Tuesday 6th - Barrier Winds

The strongest winds in the entire Northeast Atlantic (that's the North Atlantic north of Iceland) are the winds between Greenland and Iceland, in the fearsome Denmark Strait. During winter the winds are predominantly from the north, and channeling down the fjords of Greenland, the sharp temperature differences along the edge of the sea ice, and the huge barrier that is the Greenland mountains, all work together to make these unpleasant waters by any standard. In a terrible northeasterly storm during the Easter of 1952, seven Norwegian sealing vessels went down. Five of these were never found, and a total of 79 sailors lost their lives. Furthermore, on 9 April 1933, a wind gust of 163 knots was recorded on the island of Jan Mayen, one of the strongest winds ever measured by conventional means.


Sea Ice


After a successful barrier-winds flight on Monday, the team of scientists flew into a northerly jet on Tuesday with a wind speed of 45 m/s (around 90 knots). The winds near the sea surface are rarely that strong, mainly due to frictional effects.

Upon entering the sea-ice sheet, the cabin came alive with clicking and gasping. The fresh ice is spectacular, as you can see from the picture. No polar bears were spotted, though. Perhaps even more clicking was heard when the skies cleared as we flew over Greenland on this second day of barrier wind flights.
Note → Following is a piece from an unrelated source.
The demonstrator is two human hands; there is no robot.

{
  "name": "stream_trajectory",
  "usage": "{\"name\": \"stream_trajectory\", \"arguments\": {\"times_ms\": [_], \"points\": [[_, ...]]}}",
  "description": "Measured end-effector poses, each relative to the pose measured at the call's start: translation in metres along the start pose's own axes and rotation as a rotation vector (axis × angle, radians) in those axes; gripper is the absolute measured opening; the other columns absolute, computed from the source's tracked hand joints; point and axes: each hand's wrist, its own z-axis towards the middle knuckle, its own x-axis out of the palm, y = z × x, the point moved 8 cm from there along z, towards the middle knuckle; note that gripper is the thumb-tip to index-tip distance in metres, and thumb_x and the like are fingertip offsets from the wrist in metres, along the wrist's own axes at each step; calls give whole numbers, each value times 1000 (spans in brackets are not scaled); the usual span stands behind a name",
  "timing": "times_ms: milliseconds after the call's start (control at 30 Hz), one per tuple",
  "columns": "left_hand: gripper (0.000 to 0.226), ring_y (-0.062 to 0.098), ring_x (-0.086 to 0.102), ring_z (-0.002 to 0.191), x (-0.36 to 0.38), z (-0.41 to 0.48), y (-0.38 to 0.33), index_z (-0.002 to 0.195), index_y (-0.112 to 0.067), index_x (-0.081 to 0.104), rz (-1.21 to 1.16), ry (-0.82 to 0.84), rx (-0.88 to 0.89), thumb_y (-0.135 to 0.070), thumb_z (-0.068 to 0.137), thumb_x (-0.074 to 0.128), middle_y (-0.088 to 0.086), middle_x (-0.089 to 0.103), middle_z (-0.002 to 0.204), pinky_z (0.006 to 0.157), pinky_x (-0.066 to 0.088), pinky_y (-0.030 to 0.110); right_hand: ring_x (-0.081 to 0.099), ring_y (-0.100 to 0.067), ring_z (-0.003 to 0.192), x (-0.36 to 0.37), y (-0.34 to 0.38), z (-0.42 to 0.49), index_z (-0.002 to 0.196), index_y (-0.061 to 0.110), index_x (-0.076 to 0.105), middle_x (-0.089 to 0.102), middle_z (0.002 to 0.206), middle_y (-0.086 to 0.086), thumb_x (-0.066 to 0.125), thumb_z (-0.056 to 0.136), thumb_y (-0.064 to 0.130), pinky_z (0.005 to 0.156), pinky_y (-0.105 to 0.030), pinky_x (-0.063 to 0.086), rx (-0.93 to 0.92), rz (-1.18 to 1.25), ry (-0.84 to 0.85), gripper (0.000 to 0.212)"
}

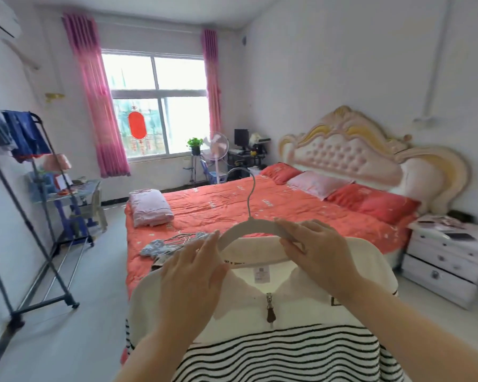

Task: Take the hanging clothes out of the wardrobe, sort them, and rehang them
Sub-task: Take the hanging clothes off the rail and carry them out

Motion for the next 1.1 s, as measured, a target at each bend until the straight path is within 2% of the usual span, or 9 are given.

The fjords, glaciers and Nunataks (tops of mountains shooting up through the ice) are picturesque in the extreme.

Not forgetting the science, we had a very successful flight. The aim of both Mondays and Tuesdays flights was to get horizontal and vertical profiles of the jet, and we ended up with lots of good data. On Monday, turbulence data was flawlessly collected during the low-level flight, but the probe broke down due to icing on the Tuesday. To sum up, it was a great experience for all involved.